TASK OBJECTIVE - Beneath this task are records; print exactly the stretch of them from the line with "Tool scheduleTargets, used" through the line with "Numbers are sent", both ends included.

----------

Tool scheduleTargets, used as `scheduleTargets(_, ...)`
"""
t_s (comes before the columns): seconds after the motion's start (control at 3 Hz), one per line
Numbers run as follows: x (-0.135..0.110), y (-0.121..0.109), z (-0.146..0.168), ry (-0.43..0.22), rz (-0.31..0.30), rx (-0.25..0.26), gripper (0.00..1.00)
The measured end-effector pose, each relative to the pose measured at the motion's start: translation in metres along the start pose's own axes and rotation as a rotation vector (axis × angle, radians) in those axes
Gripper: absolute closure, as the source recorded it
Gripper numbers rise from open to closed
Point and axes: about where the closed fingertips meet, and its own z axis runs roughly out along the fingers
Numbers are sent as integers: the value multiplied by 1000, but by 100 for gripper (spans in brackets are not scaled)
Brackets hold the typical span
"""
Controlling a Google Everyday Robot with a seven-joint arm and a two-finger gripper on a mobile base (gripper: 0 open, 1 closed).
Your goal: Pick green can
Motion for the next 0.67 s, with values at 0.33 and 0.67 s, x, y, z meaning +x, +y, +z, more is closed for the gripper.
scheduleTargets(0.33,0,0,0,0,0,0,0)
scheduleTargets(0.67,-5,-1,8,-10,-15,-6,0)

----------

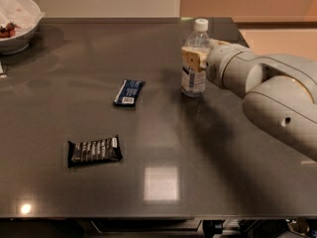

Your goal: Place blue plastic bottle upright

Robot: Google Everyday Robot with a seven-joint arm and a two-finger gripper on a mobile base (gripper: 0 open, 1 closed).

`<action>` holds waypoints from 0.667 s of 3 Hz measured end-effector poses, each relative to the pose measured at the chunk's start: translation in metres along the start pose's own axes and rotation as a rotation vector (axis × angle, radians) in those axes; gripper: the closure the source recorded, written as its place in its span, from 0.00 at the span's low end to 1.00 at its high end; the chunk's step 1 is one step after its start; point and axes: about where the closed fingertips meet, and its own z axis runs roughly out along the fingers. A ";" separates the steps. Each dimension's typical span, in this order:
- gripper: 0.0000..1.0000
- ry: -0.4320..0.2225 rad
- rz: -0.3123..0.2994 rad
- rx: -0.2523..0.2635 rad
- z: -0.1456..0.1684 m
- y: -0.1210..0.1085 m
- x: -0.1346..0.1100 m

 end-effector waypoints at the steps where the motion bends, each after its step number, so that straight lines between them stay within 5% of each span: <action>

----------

EXERCISE RESPONSE -
Tool scheduleTargets, used as `scheduleTargets(_, ...)`
"""
t_s (comes before the columns): seconds after the motion's start (control at 3 Hz), one per line
Numbers run as follows: x (-0.135..0.110), y (-0.121..0.109), z (-0.146..0.168), ry (-0.43..0.22), rz (-0.31..0.30), rx (-0.25..0.26), gripper (0.00..1.00)
The measured end-effector pose, each relative to the pose measured at the motion's start: translation in metres along the start pose's own axes and rotation as a rotation vector (axis × angle, radians) in those axes
Gripper: absolute closure, as the source recorded it
Gripper numbers rise from open to closed
Point and axes: about where the closed fingertips meet, and its own z axis runs roughly out along the fingers
Numbers are sent as integers: the value multiplied by 1000, but by 100 for gripper (spans in brackets are not scaled)

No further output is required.